The majority of the query time in both models is spent in the Storage Engine. In the text-based model, approximately 96% of the total execution time is attributed to the Storage Engine, compared to roughly 75–85% in the integer key model.

This indicates that the performance difference is not driven by DAX calculation complexity, but by how efficiently the Storage Engine can scan data and evaluate relationships.

When relationships are defined using long text or composite string keys, comparisons become more expensive due to larger encoded values and higher cardinality. These columns typically have higher cardinality and require more memory to store and process. As a result, the Storage Engine must perform more costly operations when joining tables and applying filters.

In contrast, integer keys are smaller, more efficiently encoded, and faster to compare. This reduces the cost of relationship evaluation and allows the Storage Engine to process queries more efficiently.

This difference becomes especially noticeable in models with higher complexity, where multiple relationships must be evaluated across large datasets and wide visuals.

These results will vary depending on model size and structure, but the pattern becomes more pronounced as cardinality and relationship complexity increase.

Refresh Cost Consideration

While the integer surrogate key model demonstrated significantly improved query performance, it introduced an additional cost during data refresh.

In this experiment, Model A (text-based keys) refreshed in approximately 15 seconds, while Model B (integer surrogate keys) required approximately 24 seconds.

This increase is primarily due to the additional processing required to generate lookup tables and assign surrogate keys across the model.

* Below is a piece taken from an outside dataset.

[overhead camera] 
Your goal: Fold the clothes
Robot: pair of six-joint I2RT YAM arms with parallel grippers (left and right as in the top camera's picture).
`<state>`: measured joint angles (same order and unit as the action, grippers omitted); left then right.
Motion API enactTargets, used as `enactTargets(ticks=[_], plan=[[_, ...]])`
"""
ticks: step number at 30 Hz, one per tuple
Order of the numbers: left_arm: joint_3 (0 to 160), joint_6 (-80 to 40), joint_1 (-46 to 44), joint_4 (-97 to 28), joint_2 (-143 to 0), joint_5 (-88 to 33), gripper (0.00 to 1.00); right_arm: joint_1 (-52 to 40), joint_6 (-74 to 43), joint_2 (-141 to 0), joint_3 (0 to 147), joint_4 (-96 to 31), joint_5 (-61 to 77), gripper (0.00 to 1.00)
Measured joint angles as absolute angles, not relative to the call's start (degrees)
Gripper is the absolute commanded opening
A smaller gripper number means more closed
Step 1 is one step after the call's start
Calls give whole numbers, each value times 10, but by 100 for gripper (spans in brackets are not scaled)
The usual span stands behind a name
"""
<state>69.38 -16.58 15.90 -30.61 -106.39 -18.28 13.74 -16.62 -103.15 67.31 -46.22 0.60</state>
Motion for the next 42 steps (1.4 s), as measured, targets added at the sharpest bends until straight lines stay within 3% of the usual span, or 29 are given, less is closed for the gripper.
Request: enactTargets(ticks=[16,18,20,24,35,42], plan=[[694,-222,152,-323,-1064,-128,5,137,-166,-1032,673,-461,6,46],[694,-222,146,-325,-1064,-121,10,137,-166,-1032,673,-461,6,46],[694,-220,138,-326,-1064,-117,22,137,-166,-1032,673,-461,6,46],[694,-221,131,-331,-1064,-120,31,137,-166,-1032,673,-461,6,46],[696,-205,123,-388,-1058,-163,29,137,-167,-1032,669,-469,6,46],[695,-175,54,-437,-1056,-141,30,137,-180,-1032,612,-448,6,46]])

In smaller models, this overhead may be negligible. However, in larger datasets or scenarios with frequent refreshes, the added processing time can become a consideration. The refresh cost is influenced by the method used to generate surrogate keys (in this case, DAX-based lookup tables) which may not be the most efficient approach for larger-scale models.

Practical Implications

In many simple Power BI models, the choice of key data type may not have a noticeable impact on performance. This aligns with existing benchmarks conducted on smaller, well-structured datasets.

However, in real-world scenarios, particularly when combining multiple data sources, models often rely on text-based or composite keys to establish relationships. As complexity increases, the cost of evaluating these relationships becomes more significant.

This experiment demonstrates that in such cases, introducing integer surrogate keys can lead to substantial performance improvements without changing the underlying business logic.

While surrogate keys are not always necessary, they become increasingly valuable as model complexity, cardinality, and relationship depth grow.